Swaranews.com - Pilwali Kota Surabaya 2020 yang yang Insya Allah diikuti oleh dua pasangan kandidat Eri Cahyadi - Armuji yang di usung atas rekomendasi PDIP dan didukung 7 Partai pendukung yaitu PSI, PBB, PERINDO, HANURA, BERKARYA, GARUDA, PKPI atau 8 Partai dengan rival pasangan Mahfud Arifin- Mujiaman yang juga di usung langsung oleh 8 Partai ( PPP, PAN, NASDEM, GERINDRA, DEMOKRAT, PKS, GOLKAR dan PKB ).
"Pilkada Surabaya yang akan diselenggarakan 9 Desember 2020 nanti adalah pilwali sekaligus menguji militansi suara partai - partai yang berada di kota surabaya, Kata Samsurin, Ketua DPC Partai Bulan Bintang Kota Surabaya, Sabtu (5/9/2020).
Dari jumlah suara hasil pileg 2019 yaitu 1.466.876 suara sah, Koalisi partai yang saat ini bertarung jika dikumpulkan maka berjumlah 30,6 persen atau 448.864 suara.
"Suara militan ini tersebar di dua koalisi yang saat ini berhadap hadapan head to head 8 partai dikubu eri cahyadi - Armuji versus 8 berada dikubu Mahfud Arifin - Mujiaman," terang Samsurin.

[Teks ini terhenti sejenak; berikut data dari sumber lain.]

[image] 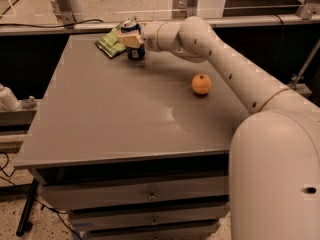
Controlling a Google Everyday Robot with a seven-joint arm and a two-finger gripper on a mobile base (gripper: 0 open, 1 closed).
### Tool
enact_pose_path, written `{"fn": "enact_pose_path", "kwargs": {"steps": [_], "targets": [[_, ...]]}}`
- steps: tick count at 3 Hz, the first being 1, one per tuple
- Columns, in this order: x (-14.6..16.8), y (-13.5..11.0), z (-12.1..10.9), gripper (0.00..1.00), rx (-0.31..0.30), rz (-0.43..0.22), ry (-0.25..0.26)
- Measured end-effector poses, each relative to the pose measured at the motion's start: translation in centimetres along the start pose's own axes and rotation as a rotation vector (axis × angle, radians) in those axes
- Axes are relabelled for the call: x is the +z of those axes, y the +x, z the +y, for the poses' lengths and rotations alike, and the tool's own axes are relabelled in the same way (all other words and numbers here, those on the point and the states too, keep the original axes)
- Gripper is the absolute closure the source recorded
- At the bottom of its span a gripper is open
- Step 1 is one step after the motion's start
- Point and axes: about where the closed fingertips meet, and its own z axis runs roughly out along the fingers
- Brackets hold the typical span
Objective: Move pepsi can near green jalapeno chip bag
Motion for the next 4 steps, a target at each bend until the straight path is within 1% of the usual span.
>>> {"fn": "enact_pose_path", "kwargs": {"steps": [1,2,3,4], "targets": [[0.0,0.2,0.1,0.12,0.009,0.005,-0.005],[0.0,0.4,0.2,0.0,0.014,0.012,-0.019],[-0.3,0.0,0.4,0.0,-0.011,0.024,-0.053],[-3.2,-2.0,0.3,0.0,-0.073,0.029,-0.085]]}}
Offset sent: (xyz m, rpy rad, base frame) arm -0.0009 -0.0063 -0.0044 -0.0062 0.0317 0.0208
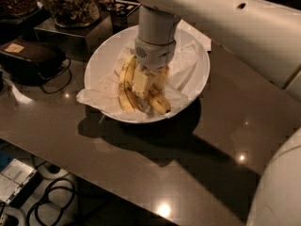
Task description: Pick banana from white bowl
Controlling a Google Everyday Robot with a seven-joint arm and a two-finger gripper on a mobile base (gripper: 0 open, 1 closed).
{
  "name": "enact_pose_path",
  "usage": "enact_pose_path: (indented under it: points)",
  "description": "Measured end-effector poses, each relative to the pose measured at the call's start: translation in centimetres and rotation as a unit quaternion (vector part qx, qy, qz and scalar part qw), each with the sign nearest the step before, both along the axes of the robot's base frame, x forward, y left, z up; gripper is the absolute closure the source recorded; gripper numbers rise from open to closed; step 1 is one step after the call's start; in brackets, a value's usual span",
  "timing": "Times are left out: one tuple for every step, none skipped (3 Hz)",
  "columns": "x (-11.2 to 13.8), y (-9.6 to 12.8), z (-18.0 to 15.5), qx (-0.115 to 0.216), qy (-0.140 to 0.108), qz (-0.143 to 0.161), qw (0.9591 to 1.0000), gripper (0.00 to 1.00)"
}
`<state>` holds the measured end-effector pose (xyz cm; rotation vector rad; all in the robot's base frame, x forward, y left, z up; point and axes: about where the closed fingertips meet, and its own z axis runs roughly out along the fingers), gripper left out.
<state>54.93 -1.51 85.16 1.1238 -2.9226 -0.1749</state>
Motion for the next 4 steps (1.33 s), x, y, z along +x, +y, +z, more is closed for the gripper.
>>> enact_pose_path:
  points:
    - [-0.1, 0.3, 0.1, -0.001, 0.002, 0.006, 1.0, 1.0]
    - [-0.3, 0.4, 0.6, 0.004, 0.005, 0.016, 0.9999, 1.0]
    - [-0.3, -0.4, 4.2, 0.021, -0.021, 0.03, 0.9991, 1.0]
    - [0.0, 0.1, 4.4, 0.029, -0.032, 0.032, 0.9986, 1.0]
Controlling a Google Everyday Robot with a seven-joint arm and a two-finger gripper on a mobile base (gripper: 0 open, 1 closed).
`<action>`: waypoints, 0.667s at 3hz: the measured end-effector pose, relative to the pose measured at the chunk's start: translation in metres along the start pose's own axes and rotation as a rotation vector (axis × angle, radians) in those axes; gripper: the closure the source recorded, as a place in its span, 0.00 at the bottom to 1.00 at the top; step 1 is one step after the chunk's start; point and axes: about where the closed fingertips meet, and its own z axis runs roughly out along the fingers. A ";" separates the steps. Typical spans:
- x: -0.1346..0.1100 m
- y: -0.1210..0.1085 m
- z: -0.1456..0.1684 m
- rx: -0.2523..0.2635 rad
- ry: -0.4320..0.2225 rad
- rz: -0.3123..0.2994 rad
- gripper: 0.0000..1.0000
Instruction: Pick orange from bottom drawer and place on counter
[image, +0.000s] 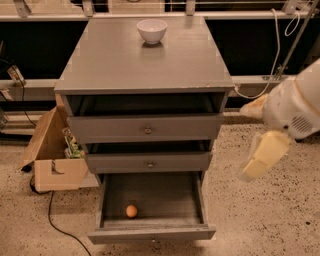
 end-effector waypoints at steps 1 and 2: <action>-0.009 0.022 0.069 -0.098 -0.179 0.092 0.00; -0.025 0.026 0.079 -0.119 -0.252 0.128 0.00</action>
Offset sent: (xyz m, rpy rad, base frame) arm -0.0056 0.0393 -0.0538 0.1890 0.0623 -0.0254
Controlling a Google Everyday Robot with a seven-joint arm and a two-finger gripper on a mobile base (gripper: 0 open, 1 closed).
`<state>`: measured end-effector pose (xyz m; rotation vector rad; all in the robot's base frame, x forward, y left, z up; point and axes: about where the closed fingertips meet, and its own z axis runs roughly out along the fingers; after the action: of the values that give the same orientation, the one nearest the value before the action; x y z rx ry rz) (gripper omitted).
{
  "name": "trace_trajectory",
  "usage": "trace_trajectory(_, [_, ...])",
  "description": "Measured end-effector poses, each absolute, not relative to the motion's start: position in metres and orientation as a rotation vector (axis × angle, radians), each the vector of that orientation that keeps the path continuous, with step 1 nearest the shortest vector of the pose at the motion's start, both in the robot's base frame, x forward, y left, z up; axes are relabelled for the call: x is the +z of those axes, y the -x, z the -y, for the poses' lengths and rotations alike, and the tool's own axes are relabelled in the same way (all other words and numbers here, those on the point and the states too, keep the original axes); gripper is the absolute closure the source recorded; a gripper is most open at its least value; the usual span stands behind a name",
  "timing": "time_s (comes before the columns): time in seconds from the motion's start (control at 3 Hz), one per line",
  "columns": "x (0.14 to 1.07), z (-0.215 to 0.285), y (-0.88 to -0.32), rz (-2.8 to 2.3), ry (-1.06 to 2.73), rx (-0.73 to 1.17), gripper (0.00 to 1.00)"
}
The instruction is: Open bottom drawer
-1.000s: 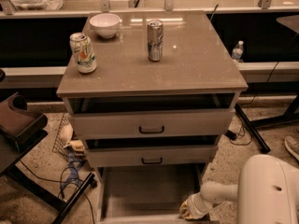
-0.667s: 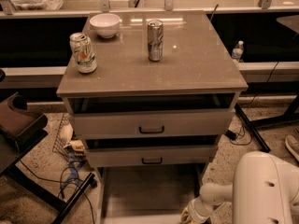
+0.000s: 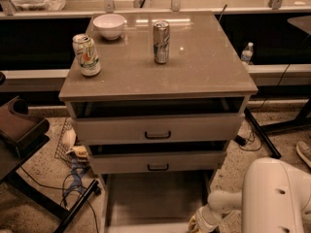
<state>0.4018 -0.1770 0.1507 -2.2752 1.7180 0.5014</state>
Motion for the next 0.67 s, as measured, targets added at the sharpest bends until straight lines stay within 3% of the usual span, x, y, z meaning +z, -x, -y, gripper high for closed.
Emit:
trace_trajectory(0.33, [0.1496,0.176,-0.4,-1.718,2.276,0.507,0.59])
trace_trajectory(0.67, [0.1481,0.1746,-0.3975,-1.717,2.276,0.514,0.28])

Sementara itu, lanjut surin , suara 60,4 persen atau 885.994 suara masih menunggu tanggal 9 Desember 2020 dimana warga surabaya menjatuhkan pilihannya . Ke Eri atau Ke MA . Surin menjelaskan bahwa proyeksi jumlah DPT ( daftar pemilih tetap ) atau disebut DPT Pilkada Surabaya 2020, berjumlah 2.131.756 dikurangi budaya golput dan suara tidak sah disurabaya kisaran 56 persen atau 1.193.784 maka dua pasangan calon ini hanya memperebutkan suara kisaran 937.972 ( atau di bulatkan 938.000 ) suara sah.
"Pasangan Eri -Armuji mempunya modal 168.840 atau 18 persen ini diambil dari hasil suara orang mencoblos gambar partai saat pileg 2019 lalu, Bukan nyoblos calegnya lho ya," papar Surin.

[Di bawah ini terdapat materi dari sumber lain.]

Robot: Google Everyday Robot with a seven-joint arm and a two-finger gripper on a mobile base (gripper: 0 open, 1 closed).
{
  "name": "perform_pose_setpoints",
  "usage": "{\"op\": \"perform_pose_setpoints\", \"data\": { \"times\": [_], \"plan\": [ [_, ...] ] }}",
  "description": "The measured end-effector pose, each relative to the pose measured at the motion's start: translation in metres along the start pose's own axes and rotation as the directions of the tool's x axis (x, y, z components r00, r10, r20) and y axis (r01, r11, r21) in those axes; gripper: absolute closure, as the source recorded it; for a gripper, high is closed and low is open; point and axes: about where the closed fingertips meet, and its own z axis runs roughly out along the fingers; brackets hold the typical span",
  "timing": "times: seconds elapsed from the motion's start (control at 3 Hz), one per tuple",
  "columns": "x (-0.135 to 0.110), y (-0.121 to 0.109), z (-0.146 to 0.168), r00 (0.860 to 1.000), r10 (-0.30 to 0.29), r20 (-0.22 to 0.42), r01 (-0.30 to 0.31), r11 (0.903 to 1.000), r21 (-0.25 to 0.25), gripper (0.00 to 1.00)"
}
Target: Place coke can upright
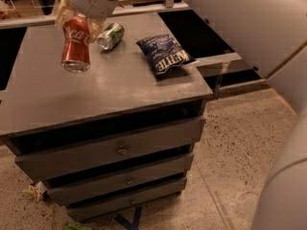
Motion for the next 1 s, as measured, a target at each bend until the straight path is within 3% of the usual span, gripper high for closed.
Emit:
{"op": "perform_pose_setpoints", "data": {
  "times": [0.33, 0.67, 1.0],
  "plan": [
    [0.010, 0.011, -0.003, 0.989, -0.091, -0.117, 0.091, 0.9959, -0.006, 1.00],
    [0.023, 0.020, -0.006, 0.949, -0.227, -0.219, 0.233, 0.9725, 0.003, 1.00],
    [0.032, 0.026, -0.005, 0.890, -0.350, -0.291, 0.367, 0.9304, 0.003, 1.00]
  ]
}}
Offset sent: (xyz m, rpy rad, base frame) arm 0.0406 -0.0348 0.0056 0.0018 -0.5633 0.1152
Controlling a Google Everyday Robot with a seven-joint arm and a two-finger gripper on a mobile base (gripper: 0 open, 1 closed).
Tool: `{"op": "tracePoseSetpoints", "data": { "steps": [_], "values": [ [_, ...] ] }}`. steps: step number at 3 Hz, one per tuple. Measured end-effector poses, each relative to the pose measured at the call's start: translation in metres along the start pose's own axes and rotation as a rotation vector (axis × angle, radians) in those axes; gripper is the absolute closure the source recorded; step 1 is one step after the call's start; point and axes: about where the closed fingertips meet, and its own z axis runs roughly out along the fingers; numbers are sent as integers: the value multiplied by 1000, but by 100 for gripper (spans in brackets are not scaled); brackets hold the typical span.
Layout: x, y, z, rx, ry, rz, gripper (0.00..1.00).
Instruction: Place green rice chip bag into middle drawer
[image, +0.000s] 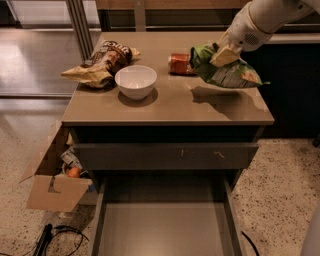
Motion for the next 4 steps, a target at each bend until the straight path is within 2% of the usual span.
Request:
{"op": "tracePoseSetpoints", "data": {
  "steps": [1,3,4],
  "values": [
    [-20,6,-36,11,-31,-52,100],
    [-22,12,-34,1,-40,-66,100],
    [-24,39,-51,5,-101,-119,100]
  ]
}}
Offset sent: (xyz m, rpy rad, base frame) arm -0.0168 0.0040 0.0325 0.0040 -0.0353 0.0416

Sementara MA-Mujiaman, lanjut Surin, memiliki modal suara militan sebesar 14 persen atau 131.320 dari suara orang mencoblos partai pengusung MA-mujiaman pada pileg 2019 lalu. Berarti ada 64 persen Atau 600.320 suara sah yang akan diperebutkan dalam masa kampaye nanti. Jika pemilu hari ini dilaksanakan maka eri - armuji menang tipis sekitar 4 persen dari MA-mujiaman atau Koalisi PDIP menang dengan selisih 37.520 suara.
"Sekarang tergantung strategi masing masing tim pemenangan calon. Jika konsisten dengan energi seperti saat pileg 2019 lalu, dengan keterlibatan kader kader partai pengusung yang soliter maka insya Allah , Pilkada Surabaya 2020 nanti Eri- Armuji yang akan mengantikan Risma -Whisnu memimpin surabaya," beber Surin.
Dirinya menegaskan itu lah dasar paling kuat kenapa PBB bergabung dengan PDIP dan memilih Figur Eri -Armuji.
"Ya karena potensi untuk menang itu lebih riil , oh iya suara militan yang saya maksud adalah Suara yang di dapat dari Gabungan suara keluarga pengurus partai pengusung, dari Aktifis dan Simpatisan fanatik masing masing partai," tutup surin.